With reference to FIG. 18, in the portable electrocardiograph 100C
of the present embodiment, the face 117b of the electrode unit 117
and the left side face 116 of the body unit 110C are coupled by a
universal joint 192. More specifically, the universal joint 192
couples the position at substantially the middle of the face 117b
and the position at substantially the middle of the left side face
116. Here, a concave part is formed at the position to be arranged
with the universal joint 192 in the left side face 116 of the body
unit 110C, as shown in FIG. 18, so that the portable
electrocardiograph 100C does not become longer than necessary.
[0134] In the portable electrocardiograph 100C of the present
embodiment, the positive electrode 122 arranged in the electrode
unit 117 and the processing circuit 150 in the body unit 110C are
electrically connected by a lead wire 181 and the like.
[0135] A state in which the universal joint 192 is supporting the
electrode unit 117 in a freely oscillating manner in the portable
electrocardiograph 100C of the present embodiment is shown in FIG.
19. In FIG. 19, the coupling state of the body unit 110C and the
electrode unit 117 of when a state in which the
electrocardiographic waveform is measured using the portable
electrocardiograph 100C is seen from above is shown. The universal
joint 192 tilts when the body unit 110C is moved or pushed in a
direction (direction of arrow P in the figure) shifted from the
normal direction at the surface of the measurement site with
respect to the measurement site (not shown), as shown in FIG. 19.
Therefore, even if the left side face 116 of the body unit 110C and
the surface of the measurement site are in a non-parallel state,
the positive electrode 122 arranged in the electrode unit 117 and
the surface of the measurement site can be maintained parallel to
each other.
[0136] Thus, effects similar to the portable electrocardiograph
100A of the first embodiment described above can be obtained in the
portable electrocardiograph 100C of the present embodiment.
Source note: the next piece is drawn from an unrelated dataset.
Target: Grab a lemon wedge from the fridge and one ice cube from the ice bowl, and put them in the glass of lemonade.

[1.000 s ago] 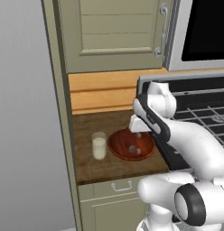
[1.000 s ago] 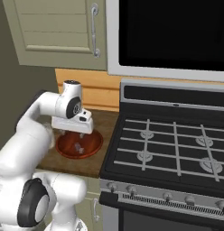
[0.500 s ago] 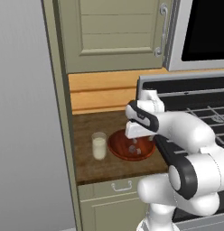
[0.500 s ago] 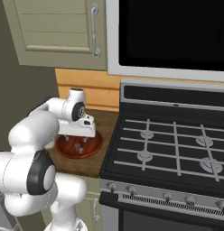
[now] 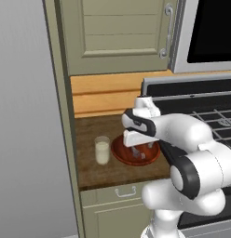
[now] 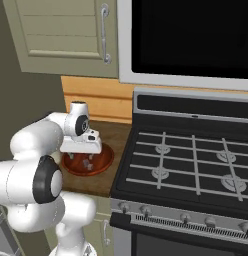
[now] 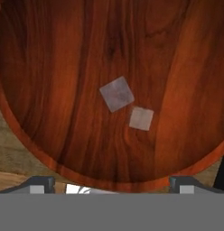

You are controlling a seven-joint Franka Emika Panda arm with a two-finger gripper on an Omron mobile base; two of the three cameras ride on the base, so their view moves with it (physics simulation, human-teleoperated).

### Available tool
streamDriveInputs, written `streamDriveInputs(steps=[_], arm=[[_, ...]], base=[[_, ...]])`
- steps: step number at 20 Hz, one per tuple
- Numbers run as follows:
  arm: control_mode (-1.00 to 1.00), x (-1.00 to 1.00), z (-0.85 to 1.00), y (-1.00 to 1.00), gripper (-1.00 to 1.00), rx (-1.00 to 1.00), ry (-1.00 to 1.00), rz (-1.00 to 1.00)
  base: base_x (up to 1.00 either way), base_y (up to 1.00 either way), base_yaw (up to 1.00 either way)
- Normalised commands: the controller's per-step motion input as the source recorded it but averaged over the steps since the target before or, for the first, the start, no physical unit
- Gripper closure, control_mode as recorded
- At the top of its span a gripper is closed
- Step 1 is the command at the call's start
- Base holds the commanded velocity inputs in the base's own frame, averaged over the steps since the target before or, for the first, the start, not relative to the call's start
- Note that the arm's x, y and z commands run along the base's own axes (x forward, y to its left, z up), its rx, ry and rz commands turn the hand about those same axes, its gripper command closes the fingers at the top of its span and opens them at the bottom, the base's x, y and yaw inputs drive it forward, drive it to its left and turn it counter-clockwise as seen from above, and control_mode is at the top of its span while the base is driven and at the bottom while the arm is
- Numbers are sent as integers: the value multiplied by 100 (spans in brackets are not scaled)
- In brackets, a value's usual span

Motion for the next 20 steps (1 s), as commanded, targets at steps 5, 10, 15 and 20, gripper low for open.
streamDriveInputs(steps=[5, 10, 15, 20], arm=[[-100, 10, -3, 1, -100, -1, 0, 0], [-100, 1, 0, 0, -100, 0, -7, 0], [-100, 35, 0, 0, -100, 0, -9, 0], [-100, 36, -9, 0, -100, 0, -3, 0]], base=[[0, 0, 0], [0, 0, 0], [0, 0, 0], [0, 0, 0]])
[0137] Similar to the portable electrocardiograph 100A of the
second embodiment described above, a configuration of detecting
whether or not the positive electrode 122 is pressed against the
measurement site may be adopted even if the universal joint 192 is
used for the supporting member as in the portable
electrocardiograph 100C of the present embodiment. For instance, an
acceleration sensor (not shown) for detecting change in position of
the electrode unit 117 may be arranged in the electrode unit 117 to
realize the above configuration. For instance, after the routine
shown in FIG. 10 is started, the CPU 154 determines whether or not
the detection amount (value) based on the detection signal from the
acceleration sensor (not shown) is within a predetermined value in
step S5. If the detection amount is within the predetermined value,
oscillation of the electrode unit 117 is assumed to be stopped, and
thus determination is made that the positive electrode 122 arranged
in the electrode unit 117 is pressed against the measurement
site.
Fourth Embodiment
[0138] A fourth embodiment of the present invention will now be
described. A case where an elastic body (coil spring) is used for
the supporting member has been described in the portable
electrocardiographs 100, 100A, 100B of the first and the second
embodiments. A case where a universal joint is used for the
supporting member has been described in a portable
electrocardiograph 100C according to the third embodiment. In a
portable electrocardiograph 100D according to the present
embodiment, a fluid bag is used for the supporting member. Here,
the basic hardware configuration and operation of the portable
electrocardiograph 100D of the present embodiment are the same as
the portable electrocardiograph 100 of the first embodiment
described above. Therefore, same references are denoted for the
same or corresponding portions.
[0139] The portable electrocardiograph 100D of the present
embodiment will now be described focusing on the difference with
the portable electrocardiograph 100 of the first embodiment using
FIGS. 20 and 21.
[0140] FIG. 20 is a view showing one part of an outer appearance of
the portable electrocardiograph of the fourth embodiment of the
present invention. With reference to FIG. 20, in the portable
electrocardiograph 100D of the present embodiment, the face 117b of
the electrode unit 117 and the left side face 116 of the body unit
110D are coupled by a fluid bag 193. The fluid bag 193 is adhered
to substantially the entire face of both the face 117b of the
electrode unit 117 and the left side face 116 of the body unit
110D. In the portable electrocardiograph 100D according to the
present embodiment, the fluid bag 193 is formed to an annular shape
(doughnut shape) having a hole 193a at substantially the center,
where a predetermined position of the face 117b of the electrode
unit 117 and a predetermined position of the left side face 116 of
the body unit 110D face each other through the hole 193a. The lead
wire 181 for electrically connecting the positive electrode 122
arranged in the electrode unit 117 and the processing circuit 150
in the body unit 110D is arranged through the hole 193a. Note that,
the hole 193a for connecting the lead wire 181 is formed in the
fluid bag 193 in the above description, but it is not limited to
such mode. For instance, the lead wire 181 may be arranged to lie
along the surface of the fluid bag 193.
[0141] A state in which the fluid bag 193 is supporting the
electrode unit 117 in a freely oscillating manner in the portable
electrocardiograph 100D of the present embodiment is shown in FIG.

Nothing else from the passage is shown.